Exercise requirements |
After finding the line with "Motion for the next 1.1" in the data below, set down exactly each line through the one with "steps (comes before", inclusive, and stop there.

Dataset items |
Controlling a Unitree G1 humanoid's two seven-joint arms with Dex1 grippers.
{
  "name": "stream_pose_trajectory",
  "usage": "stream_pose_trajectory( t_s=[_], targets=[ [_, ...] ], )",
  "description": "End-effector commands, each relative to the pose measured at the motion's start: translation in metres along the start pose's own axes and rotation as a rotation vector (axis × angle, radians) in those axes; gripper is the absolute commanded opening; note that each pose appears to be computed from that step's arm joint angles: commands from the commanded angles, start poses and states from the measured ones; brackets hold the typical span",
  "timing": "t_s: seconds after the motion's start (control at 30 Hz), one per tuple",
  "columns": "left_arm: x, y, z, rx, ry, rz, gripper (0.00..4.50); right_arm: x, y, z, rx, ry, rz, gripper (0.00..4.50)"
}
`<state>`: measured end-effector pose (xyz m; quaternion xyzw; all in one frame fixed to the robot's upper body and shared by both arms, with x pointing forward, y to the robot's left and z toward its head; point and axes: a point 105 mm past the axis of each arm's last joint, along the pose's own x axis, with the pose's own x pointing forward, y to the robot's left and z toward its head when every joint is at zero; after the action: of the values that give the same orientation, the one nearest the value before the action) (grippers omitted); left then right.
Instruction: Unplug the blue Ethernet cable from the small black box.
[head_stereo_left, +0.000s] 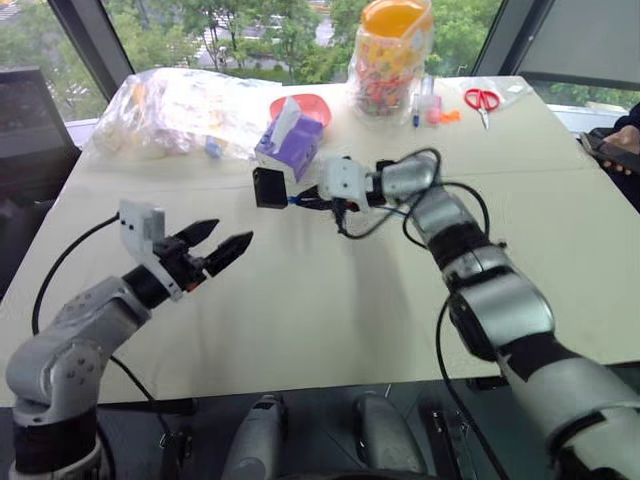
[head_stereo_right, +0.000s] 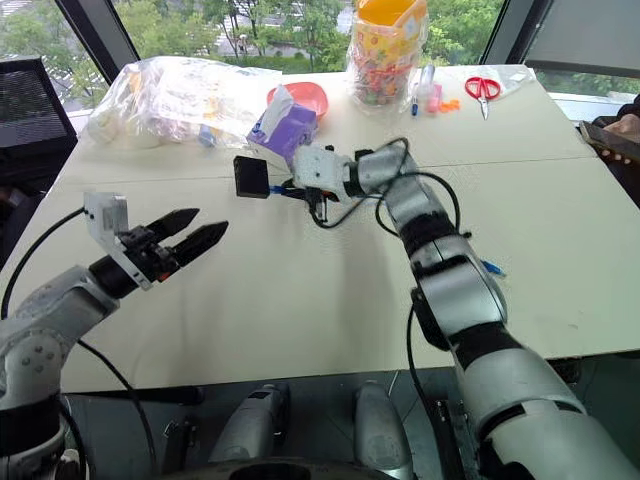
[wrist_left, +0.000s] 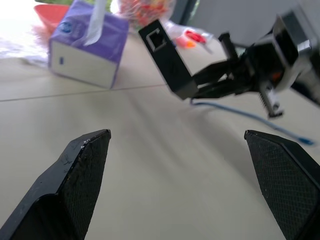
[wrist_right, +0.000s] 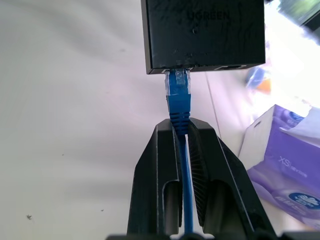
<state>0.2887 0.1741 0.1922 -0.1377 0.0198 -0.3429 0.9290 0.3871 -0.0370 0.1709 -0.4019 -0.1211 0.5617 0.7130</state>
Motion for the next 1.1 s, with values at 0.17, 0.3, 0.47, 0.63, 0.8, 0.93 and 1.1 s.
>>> stream_pose_trajectory(
  t_s=[0.17, 0.3, 0.47, 0.63, 0.8, 0.93, 1.1],
  targets=[
    [0.017, -0.011, 0.017, 0.001, 0.038, -0.148, 4.5, -0.028, 0.014, 0.034, -0.321, -0.003, -0.32, 0.09],
    [0.023, -0.017, 0.013, 0.002, 0.083, -0.2, 4.5, -0.028, 0.024, 0.046, -0.45, 0.011, -0.363, 0.09],
    [0.027, -0.025, 0.008, 0.001, 0.118, -0.255, 4.5, -0.025, 0.027, 0.052, -0.5, 0.014, -0.373, 0.09],
    [0.031, -0.029, 0.008, 0.006, 0.126, -0.292, 4.5, -0.022, 0.032, 0.052, -0.497, 0.009, -0.354, 0.09],
    [0.035, -0.03, 0.003, 0.021, 0.141, -0.299, 3.25, -0.022, 0.036, 0.054, -0.495, 0.003, -0.338, 0.0],
    [0.036, -0.027, -0.002, 0.048, 0.165, -0.29, 1.74, -0.022, 0.036, 0.055, -0.493, 0.0, -0.338, 0.0],
    [0.035, -0.019, -0.011, 0.058, 0.191, -0.27, 0.49, -0.025, 0.029, 0.054, -0.465, 0.002, -0.345, 0.0]
  ],
)
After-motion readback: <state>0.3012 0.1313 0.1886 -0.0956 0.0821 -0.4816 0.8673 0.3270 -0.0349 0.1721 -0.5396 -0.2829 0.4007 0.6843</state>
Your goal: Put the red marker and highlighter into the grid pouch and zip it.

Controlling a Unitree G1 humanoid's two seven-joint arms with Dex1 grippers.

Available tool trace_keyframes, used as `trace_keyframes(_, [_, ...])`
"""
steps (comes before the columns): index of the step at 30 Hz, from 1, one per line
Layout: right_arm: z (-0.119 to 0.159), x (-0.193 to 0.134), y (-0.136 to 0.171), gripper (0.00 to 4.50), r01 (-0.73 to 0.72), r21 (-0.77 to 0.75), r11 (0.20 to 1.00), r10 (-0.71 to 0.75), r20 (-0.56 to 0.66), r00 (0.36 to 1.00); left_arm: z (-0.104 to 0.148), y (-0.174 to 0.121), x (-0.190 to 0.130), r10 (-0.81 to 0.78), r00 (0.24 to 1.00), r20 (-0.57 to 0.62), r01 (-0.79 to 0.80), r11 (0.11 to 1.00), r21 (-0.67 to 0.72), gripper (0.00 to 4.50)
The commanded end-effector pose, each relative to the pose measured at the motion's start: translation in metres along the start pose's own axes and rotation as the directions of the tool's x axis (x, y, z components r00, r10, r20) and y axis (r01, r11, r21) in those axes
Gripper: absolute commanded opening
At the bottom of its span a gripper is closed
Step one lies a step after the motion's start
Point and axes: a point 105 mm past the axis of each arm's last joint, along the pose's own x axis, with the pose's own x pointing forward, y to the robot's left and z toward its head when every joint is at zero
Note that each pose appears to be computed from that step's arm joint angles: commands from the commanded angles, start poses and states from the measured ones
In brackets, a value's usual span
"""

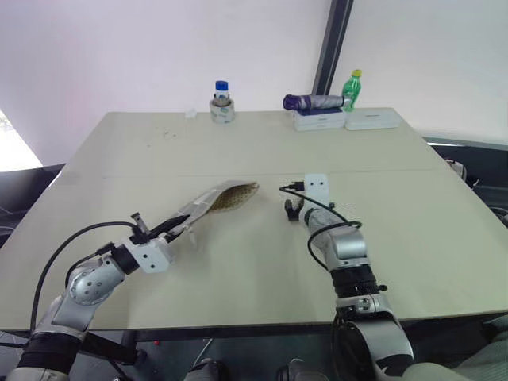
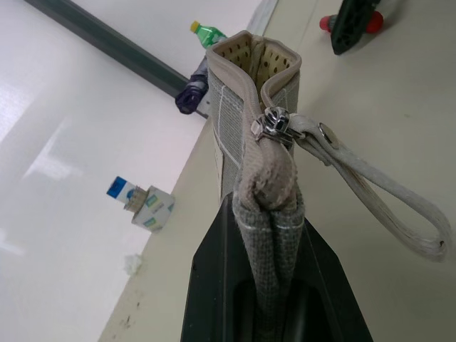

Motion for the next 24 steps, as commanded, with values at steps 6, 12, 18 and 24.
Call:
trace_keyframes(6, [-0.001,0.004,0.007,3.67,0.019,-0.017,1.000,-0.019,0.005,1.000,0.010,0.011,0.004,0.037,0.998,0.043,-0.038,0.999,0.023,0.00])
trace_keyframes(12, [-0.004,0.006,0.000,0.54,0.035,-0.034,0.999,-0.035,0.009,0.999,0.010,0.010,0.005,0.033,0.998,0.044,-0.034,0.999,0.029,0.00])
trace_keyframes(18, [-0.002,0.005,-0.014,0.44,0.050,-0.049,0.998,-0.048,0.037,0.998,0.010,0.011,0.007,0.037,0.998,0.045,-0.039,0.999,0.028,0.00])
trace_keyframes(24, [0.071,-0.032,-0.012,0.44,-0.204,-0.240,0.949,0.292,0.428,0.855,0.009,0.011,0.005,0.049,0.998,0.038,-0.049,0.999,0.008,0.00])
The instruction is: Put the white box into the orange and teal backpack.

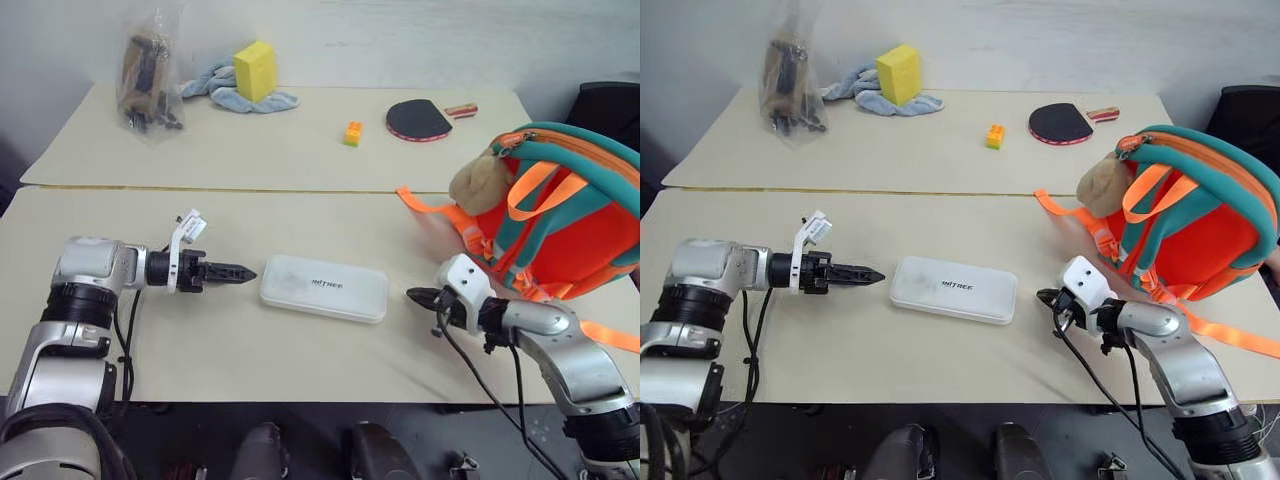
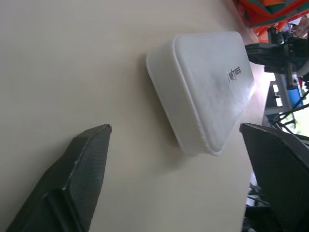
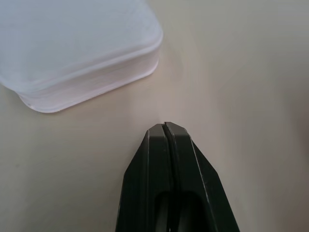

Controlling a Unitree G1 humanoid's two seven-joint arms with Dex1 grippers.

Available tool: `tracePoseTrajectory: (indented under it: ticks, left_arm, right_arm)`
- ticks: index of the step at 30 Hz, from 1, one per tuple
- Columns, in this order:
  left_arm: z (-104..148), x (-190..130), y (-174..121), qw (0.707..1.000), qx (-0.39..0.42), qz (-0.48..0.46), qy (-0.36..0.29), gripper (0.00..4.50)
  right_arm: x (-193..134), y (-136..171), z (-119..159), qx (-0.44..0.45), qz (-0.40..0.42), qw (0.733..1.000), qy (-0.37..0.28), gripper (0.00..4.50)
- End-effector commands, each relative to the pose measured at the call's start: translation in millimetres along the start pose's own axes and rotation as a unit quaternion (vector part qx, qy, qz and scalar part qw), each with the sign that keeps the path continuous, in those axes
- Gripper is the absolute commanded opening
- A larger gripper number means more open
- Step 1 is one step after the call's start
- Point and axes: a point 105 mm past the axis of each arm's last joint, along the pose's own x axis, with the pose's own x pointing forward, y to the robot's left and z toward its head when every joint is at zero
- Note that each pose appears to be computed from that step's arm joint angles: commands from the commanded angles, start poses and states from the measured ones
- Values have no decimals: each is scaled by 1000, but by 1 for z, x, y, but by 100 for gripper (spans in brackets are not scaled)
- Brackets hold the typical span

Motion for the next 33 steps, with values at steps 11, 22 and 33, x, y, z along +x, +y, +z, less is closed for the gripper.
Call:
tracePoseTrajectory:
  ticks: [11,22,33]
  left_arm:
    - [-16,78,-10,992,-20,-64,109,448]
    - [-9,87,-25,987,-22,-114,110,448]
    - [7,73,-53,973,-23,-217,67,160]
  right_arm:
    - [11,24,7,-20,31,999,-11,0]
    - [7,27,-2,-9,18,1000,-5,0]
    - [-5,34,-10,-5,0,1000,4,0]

Response to the exercise |
Motion for the next 1.1 s, with values at 0.17, 0.3, 0.47, 0.63, 0.8, 0.93 and 1.1 s.
>>> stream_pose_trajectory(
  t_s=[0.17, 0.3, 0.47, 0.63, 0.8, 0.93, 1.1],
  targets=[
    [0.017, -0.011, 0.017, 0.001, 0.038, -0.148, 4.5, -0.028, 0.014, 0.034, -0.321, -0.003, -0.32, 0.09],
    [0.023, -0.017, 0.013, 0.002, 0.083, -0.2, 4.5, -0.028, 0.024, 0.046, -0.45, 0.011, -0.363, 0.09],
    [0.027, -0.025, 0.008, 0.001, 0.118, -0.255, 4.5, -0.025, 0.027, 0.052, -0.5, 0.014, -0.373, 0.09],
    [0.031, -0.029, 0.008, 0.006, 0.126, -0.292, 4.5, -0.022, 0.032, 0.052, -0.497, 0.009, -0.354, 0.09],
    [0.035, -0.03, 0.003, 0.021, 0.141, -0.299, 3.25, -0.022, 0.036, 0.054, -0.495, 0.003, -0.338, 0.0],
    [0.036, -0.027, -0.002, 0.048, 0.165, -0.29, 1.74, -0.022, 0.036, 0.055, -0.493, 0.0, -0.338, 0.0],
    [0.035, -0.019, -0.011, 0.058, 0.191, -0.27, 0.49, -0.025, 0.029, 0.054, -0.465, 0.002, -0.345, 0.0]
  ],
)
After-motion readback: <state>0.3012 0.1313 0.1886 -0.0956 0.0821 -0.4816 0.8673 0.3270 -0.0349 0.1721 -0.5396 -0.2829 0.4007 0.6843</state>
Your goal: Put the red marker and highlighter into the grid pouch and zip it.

Controlling a Unitree G1 humanoid's two seven-joint arms with Dex1 grippers.

Available tool trace_keyframes, used as `trace_keyframes(_, [_, ...])`
"""
steps (comes before the columns): index of the step at 30 Hz, from 1, one per line

The work on this exercise has been finished.